In 1937 the Japanese Imperial Navy found itself at a disadvantage in combat over the Chinese mainland. The fact that Navy aircraft were fighting over the mainland might seem odd, but interservice rivalry in Japan went beyond the occasional bar brawl and both services fielded complete air forces with their own types of planes.

At the time the Navy air services were small and equipped mostly with older biplanes. Meanwhile, the Soviets were supplying the Chinese air forces with the Polikarpov I-15bis and Polikarpov I-16 fighters. Although the new Mitsubishi A5M was largely similar to the I-16, they were just starting to enter service and available in small numbers only. The Navy was concerned about the lack of fighters and went looking for new designs that could be purchased off the shelf to bring the squadrons to strength quickly. At the time the majority of modern design work was taking place in Europe, and with England no longer on friendly terms, they turned to Germany for a new fighter.

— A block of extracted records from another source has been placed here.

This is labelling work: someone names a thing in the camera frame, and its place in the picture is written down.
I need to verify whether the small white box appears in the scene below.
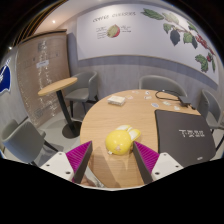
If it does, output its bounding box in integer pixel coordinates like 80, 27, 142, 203
106, 95, 127, 107

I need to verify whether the blue wall sign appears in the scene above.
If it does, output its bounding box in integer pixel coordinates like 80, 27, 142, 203
0, 58, 13, 96

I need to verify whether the looped black cable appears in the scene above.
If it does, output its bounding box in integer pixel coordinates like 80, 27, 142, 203
154, 89, 183, 102

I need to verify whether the white plant mural wall panel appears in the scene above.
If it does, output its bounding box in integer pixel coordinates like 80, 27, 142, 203
76, 3, 221, 85

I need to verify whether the black mouse pad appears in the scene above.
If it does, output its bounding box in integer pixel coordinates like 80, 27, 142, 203
154, 109, 217, 168

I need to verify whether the small round wooden side table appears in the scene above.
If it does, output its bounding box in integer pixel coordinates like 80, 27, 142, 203
37, 76, 83, 139

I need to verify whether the wooden wall board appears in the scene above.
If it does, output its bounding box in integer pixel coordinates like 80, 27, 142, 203
16, 29, 72, 128

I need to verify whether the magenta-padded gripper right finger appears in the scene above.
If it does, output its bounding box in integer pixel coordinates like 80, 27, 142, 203
132, 140, 185, 185

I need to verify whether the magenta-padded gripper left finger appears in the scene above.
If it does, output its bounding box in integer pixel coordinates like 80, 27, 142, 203
39, 140, 94, 185

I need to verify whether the yellow computer mouse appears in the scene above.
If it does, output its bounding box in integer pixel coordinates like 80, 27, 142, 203
104, 124, 142, 156

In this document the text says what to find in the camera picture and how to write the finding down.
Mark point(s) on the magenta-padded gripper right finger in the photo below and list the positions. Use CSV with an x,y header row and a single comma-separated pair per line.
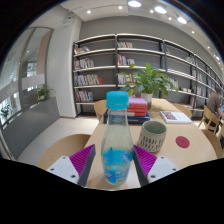
x,y
160,166

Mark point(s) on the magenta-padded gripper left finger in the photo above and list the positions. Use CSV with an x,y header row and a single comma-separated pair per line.
x,y
65,168

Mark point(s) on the clear bottle with blue cap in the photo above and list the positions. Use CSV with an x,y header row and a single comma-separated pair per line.
x,y
116,146

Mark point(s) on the green patterned ceramic cup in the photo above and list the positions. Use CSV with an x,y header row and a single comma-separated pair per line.
x,y
151,138

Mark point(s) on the flat round red coaster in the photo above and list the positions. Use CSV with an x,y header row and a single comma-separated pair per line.
x,y
182,142

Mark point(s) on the dark blue book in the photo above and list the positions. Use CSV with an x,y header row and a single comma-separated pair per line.
x,y
140,119

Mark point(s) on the light wooden chair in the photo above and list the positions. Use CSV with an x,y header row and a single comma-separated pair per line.
x,y
184,109
100,110
213,141
210,118

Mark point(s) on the red book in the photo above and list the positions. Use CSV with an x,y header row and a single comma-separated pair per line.
x,y
137,110

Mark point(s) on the small green potted plant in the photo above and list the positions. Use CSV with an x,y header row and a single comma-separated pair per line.
x,y
6,111
43,92

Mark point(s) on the person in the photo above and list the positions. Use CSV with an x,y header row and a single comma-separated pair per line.
x,y
213,101

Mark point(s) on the large green potted plant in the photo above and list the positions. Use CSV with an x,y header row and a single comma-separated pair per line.
x,y
148,80

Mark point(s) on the dark bookshelf unit with books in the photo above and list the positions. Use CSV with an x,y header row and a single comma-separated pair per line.
x,y
100,73

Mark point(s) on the group of ceiling lights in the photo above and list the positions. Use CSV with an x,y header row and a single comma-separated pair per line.
x,y
160,9

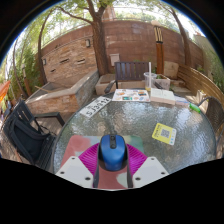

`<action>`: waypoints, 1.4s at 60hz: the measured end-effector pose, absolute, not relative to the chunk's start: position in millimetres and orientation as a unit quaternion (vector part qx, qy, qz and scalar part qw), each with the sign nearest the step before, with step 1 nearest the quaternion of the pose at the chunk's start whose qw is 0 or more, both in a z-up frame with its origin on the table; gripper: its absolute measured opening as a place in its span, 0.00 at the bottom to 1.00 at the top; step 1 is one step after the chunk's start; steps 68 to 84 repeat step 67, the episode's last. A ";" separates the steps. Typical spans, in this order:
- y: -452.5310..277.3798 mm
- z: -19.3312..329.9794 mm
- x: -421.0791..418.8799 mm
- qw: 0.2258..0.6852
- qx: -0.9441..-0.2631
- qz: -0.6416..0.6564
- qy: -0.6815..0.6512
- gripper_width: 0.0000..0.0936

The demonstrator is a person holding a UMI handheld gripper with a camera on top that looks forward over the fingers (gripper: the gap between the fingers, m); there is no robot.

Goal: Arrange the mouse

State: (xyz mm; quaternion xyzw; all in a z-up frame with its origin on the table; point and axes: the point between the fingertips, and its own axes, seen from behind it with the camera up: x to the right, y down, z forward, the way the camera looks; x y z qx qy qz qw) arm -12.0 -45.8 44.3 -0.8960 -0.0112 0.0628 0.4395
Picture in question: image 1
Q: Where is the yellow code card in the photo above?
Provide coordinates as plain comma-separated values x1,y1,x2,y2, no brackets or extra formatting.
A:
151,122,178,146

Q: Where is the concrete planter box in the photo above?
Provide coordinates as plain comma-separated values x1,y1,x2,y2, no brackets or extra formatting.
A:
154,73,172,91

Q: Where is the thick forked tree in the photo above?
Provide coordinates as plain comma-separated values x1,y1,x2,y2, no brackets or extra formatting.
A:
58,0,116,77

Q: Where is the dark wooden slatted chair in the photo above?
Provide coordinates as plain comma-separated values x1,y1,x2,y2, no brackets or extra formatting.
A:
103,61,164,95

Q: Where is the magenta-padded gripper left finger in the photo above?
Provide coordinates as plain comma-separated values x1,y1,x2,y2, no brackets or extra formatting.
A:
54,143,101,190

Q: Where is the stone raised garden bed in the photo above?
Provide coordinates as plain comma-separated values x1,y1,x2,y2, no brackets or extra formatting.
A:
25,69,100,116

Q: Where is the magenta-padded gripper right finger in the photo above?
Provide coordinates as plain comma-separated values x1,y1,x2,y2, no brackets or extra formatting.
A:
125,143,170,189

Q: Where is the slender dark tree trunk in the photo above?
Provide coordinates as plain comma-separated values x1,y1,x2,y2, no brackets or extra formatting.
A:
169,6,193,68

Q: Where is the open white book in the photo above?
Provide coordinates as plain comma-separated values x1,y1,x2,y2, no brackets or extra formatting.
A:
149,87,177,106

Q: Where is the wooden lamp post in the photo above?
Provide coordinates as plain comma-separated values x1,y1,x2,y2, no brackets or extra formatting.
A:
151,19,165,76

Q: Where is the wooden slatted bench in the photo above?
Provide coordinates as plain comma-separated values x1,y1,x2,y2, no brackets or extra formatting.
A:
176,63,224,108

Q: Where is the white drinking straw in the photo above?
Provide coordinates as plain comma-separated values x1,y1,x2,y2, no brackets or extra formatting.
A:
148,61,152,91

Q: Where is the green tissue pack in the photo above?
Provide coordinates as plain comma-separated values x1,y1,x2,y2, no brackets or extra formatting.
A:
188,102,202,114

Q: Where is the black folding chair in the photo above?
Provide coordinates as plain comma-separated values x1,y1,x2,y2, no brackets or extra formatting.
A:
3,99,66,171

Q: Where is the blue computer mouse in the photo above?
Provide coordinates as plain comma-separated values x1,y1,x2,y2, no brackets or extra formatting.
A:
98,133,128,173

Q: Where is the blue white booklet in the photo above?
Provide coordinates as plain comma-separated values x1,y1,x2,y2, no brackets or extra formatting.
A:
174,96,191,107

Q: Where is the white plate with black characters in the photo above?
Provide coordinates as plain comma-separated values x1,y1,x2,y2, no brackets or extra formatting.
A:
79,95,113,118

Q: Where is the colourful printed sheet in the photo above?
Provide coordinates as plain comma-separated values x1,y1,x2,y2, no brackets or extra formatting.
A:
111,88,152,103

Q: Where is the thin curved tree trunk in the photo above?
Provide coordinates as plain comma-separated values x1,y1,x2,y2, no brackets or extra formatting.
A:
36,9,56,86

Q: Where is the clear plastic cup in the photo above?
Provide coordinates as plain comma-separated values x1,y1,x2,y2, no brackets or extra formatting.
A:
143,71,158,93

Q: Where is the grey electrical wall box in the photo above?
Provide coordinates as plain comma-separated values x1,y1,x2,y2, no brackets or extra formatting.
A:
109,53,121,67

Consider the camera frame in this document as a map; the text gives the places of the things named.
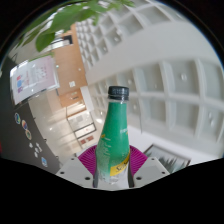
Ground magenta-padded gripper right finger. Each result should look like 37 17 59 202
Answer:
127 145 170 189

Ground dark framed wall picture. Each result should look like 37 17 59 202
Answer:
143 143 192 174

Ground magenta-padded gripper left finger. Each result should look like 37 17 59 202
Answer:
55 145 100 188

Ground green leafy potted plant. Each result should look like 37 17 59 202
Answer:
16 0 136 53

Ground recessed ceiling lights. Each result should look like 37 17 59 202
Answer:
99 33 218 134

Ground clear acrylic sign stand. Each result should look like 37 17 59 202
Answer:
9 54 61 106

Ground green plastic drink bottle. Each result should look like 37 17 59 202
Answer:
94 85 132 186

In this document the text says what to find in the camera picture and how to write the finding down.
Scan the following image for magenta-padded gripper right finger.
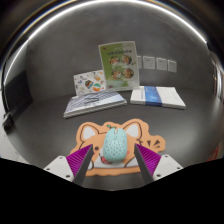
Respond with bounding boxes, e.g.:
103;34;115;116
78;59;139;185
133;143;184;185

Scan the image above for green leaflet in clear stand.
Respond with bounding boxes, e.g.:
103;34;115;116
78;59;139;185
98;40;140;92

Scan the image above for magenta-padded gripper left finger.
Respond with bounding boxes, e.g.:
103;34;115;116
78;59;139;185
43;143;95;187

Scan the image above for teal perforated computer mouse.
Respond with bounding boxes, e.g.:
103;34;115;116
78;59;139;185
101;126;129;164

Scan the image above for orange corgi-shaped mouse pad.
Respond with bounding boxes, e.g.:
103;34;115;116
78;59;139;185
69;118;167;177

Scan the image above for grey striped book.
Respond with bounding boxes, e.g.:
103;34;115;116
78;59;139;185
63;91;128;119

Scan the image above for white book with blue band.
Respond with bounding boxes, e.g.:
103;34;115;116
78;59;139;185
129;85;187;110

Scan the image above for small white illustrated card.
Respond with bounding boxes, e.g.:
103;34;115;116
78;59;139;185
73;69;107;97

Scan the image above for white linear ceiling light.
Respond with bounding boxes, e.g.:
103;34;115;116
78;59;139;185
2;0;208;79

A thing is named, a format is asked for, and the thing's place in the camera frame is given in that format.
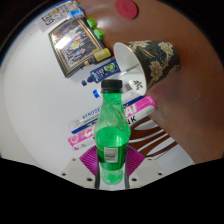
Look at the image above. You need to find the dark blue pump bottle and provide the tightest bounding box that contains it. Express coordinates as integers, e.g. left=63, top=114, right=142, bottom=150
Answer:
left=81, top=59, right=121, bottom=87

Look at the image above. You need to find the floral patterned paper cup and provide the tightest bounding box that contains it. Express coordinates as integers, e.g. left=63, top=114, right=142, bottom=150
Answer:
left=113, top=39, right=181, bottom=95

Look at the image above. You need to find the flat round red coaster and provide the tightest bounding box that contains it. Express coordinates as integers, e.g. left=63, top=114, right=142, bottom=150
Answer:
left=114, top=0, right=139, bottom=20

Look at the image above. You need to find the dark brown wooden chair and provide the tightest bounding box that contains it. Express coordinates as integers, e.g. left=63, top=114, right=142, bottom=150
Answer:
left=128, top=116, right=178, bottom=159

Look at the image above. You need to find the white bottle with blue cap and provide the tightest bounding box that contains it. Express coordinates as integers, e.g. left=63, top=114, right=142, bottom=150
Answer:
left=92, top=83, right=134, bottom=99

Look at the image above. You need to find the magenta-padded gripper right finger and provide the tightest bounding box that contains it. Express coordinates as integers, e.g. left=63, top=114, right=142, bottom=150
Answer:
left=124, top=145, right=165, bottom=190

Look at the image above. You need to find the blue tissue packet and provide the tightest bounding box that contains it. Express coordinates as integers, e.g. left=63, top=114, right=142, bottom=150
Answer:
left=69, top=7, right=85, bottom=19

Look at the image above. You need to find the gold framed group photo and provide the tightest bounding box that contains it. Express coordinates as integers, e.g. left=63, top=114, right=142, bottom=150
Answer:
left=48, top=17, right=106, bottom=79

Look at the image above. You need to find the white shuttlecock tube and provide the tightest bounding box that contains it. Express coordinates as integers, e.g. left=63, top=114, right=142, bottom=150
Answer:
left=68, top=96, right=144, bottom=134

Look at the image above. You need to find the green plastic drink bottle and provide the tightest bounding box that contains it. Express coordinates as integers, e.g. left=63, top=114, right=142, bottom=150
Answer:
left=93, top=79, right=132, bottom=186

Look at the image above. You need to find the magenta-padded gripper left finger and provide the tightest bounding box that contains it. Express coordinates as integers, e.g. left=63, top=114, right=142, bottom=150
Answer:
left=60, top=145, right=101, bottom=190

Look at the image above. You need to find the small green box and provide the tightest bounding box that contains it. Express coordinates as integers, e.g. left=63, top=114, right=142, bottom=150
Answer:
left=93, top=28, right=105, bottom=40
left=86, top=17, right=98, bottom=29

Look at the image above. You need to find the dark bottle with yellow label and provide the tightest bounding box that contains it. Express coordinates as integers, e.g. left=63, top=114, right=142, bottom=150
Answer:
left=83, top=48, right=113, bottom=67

In late 1937 a delegation visited the Heinkel plant in Marienehe and saw V9 in action. They were impressed and placed an order for thirty of the B series planes, with an option for 100 more. They even purchased one of the older designs to take back with them immediately (according to the primary source below, this was the V5). Upon arriving in Japan the planes were named A7He1, the A7 refers to the 7th navy fighter design (the Mitsubishi Zero was 6th), and the He1 means it is the first version of this particular design, built by Heinkel.

In testing the He 112B proved superior to the A5M2 in many ways, notably in speed where the 112 could easily outrun the A5M by 65 km/h. Yet the test pilots rejected the plane out of hand because the A5M was more maneuverable. Maneuverability was considered to be the single most important factor for any fighter among the IJN pilots; everything and anything was sacrificed to improve it. It could be said that the Japanese were still fighting World War I in the air, and the focus on maneuverability would later prove to be the downfall of their air forces.

In the end the He 112 was rejected and the option for the additional 100 was canceled. The thirty already purchased were delivered over a period in 1937 and '38, drawn from a number of production runs. Upon arriving in Japan they were used for training duties, but the V11 with its DB600Aa was used for testing. As it turns out the A7 designation would later be assigned to the Mitsubishi A7M, a high performance successor of the Zero which never saw combat.

Although Japan phased the A7He1 out of service before the attack on Pearl Harbor in December 1941, the Allies assumed it still was in use during World War II and assigned the reporting name Jerry to it.

==Spain==
When V9 was sent to Spain in the spring of 1938 it was primarily as a sales effort to interest the Spanish in the He 112 design. It was flown by a number of Spanish pilots in various test and show flights. The pilots reports all praised the plane, but at the same time they all considered it to be underpowered.

Nevertheless, the government decided to purchase the He 112 B and form up a new group under the command of Comandante José Muñoz Jiménez. An order was placed for twelve planes and they started to arrive in November 1938, where they were assembled in León by Heinkel workers. The first two were ready by December, followed by another seven B-1s and ten B-2s in early 1939.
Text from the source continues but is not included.